### 1. GLUE dataset과 Huggingface
    - Pretrained model의 성능을 측정하기 위해 최근은 SQuAD 등 기존에 유명한 데이터 셋 한 가지만을 갖고 비교했으나, 최근에는 다양한 task를 모델 하나만을 이용해 수행하여 비교하는 방식으로 바뀌었다.
    - NLP 모델의 성능 측정에 대표적으로 활용되는 것이 GLUE(General Language Understanding Evaluation) Benchmark Dataset이다.

> GLUE dataset은 다양한 자연어 처리(NLP) 태스크를 포함하고 있습니다. 각 태스크는 다음과 같은 내용을 다룹니다:

1. **CoLA (Corpus of Linguistic Acceptability)**: 문법에 맞는 문장인지 판단합니다.

2. **MNLI (Multi-Genre Natural Language Inference)**: 두 문장의 관계를 판단하며, entailment, contradiction, neutral 세 가지 범주로 분류합니다.

3. **MNLI-MM (MNLI-Mismatched)**: MNLI와 유사하지만 두 문장이 안 맞는지를 판단합니다.

4. **MRPC (Microsoft Research Paraphrase Corpus)**: 두 문장의 유사도를 평가합니다.

5. **SST-2 (Stanford Sentiment Treebank)**: 감정 분석을 수행합니다.

6. **STS-B (Semantic Textual Similarity Benchmark)**: 두 문장의 의미적 유사도를 평가합니다.

7. **QQP (Quora Question Pairs)**: 두 질문의 유사도를 평가합니다.

8. **QNLI (Question NLI)**: 질문과 문단 내 한 문장 간의 함의 관계를 판단합니다.

9. **RTE (Recognizing Textual Entailment)**: 두 문장의 관계를 판단하며, entailment와 not_entailment 두 가지 범주로 분류합니다.
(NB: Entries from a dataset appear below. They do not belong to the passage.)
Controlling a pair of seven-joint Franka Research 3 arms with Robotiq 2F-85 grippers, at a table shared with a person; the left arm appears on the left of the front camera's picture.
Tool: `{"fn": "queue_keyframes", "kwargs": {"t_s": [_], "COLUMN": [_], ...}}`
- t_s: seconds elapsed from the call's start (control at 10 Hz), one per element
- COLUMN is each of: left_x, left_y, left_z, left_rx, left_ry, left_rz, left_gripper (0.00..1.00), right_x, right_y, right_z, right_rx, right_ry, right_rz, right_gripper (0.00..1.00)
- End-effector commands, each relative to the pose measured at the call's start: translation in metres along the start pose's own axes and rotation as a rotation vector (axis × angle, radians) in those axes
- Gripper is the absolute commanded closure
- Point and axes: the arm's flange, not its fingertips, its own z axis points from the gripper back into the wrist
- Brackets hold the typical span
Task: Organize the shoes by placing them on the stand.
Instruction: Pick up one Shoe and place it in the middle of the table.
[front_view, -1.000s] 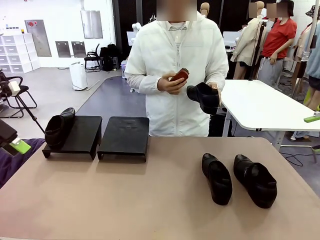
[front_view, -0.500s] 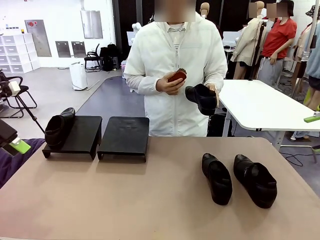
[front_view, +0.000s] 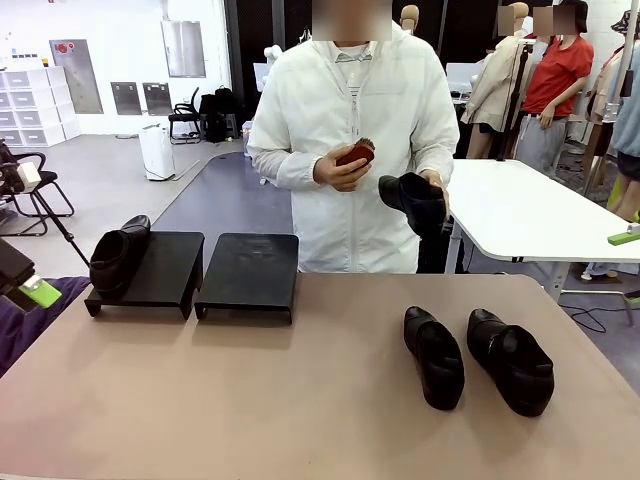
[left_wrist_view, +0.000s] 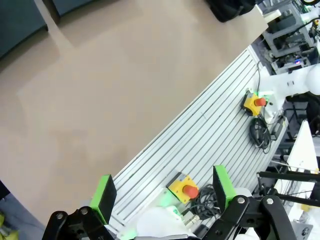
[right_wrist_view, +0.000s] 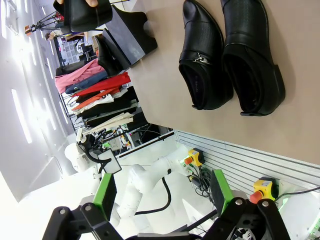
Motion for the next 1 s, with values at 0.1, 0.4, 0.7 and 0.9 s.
{"fn": "queue_keyframes", "kwargs": {"t_s": [0.1, 0.4, 0.7, 0.9], "left_x": [0.0, 0.0, 0.0, 0.0], "left_y": [0.002, 0.002, 0.002, 0.002], "left_z": [0.001, 0.001, 0.001, 0.001], "left_rx": [-0.014, -0.014, -0.014, -0.014], "left_ry": [-0.001, -0.001, -0.001, -0.001], "left_rz": [-0.012, -0.012, -0.012, -0.012], "left_gripper": [0.0, 0.0, 0.0, 0.0], "right_x": [-0.003, -0.002, -0.006, -0.022], "right_y": [0.024, 0.085, 0.061, 0.03], "right_z": [-0.022, -0.074, 0.041, 0.118], "right_rx": [-0.123, -0.316, -0.204, -0.124], "right_ry": [-0.034, -0.098, -0.263, -0.423], "right_rz": [0.042, 0.148, 0.043, -0.103], "right_gripper": [0.0, 0.0, 0.0, 0.0]}}
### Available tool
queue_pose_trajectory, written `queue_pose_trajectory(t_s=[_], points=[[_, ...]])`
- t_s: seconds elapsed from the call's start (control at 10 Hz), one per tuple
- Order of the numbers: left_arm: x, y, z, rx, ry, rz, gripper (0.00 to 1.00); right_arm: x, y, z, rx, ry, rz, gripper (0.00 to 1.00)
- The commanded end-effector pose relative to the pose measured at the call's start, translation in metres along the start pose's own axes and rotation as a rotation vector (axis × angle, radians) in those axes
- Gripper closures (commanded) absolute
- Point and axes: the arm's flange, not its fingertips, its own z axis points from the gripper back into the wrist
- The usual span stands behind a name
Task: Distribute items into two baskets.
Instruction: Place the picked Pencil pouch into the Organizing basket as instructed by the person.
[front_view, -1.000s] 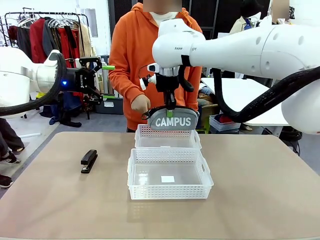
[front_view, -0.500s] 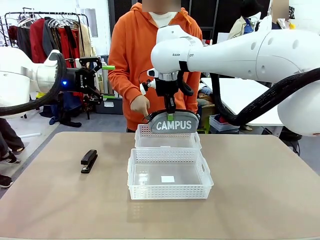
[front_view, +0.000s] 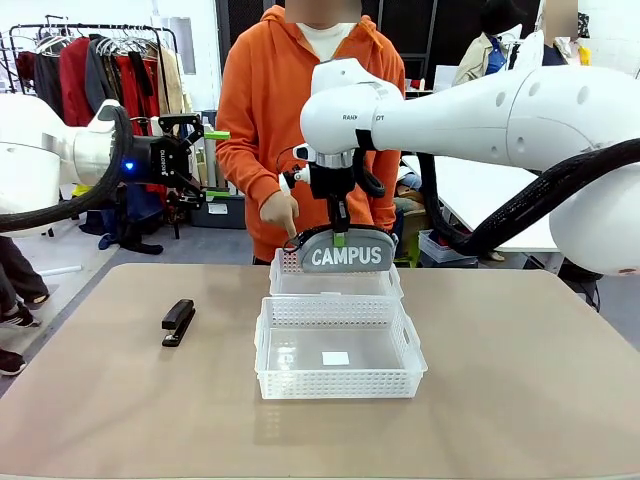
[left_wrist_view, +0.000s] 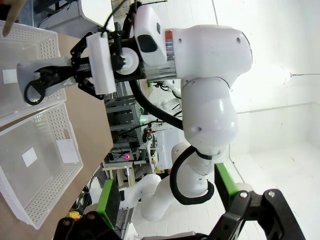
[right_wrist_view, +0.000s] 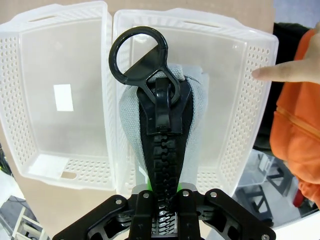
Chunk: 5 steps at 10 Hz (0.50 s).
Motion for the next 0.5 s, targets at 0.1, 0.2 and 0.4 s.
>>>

10. **WNLI (Winograd Schema Challenge)**: 원문장과 대명사로 치환한 문장 사이의 함의 관계를 판단합니다.

11. **Diagnostic Main**: 자연어 이해 능력을 평가하는 자연어 추론 문제를 다룹니다.

이러한 태스크들은 자연어 처리 모델의 다양한 측면을 평가하고 향상시키는 데 사용됩니다. Huggingface를 통해 GLUE 데이터셋에 대한 접근이 간편해졌으며, 이를 통해 다양한 모델을 훈련하고 평가할 수 있습니다.


- 아래 코드가 잘 수행되지 않으면 본 명령어를 터미널에 입력합니다.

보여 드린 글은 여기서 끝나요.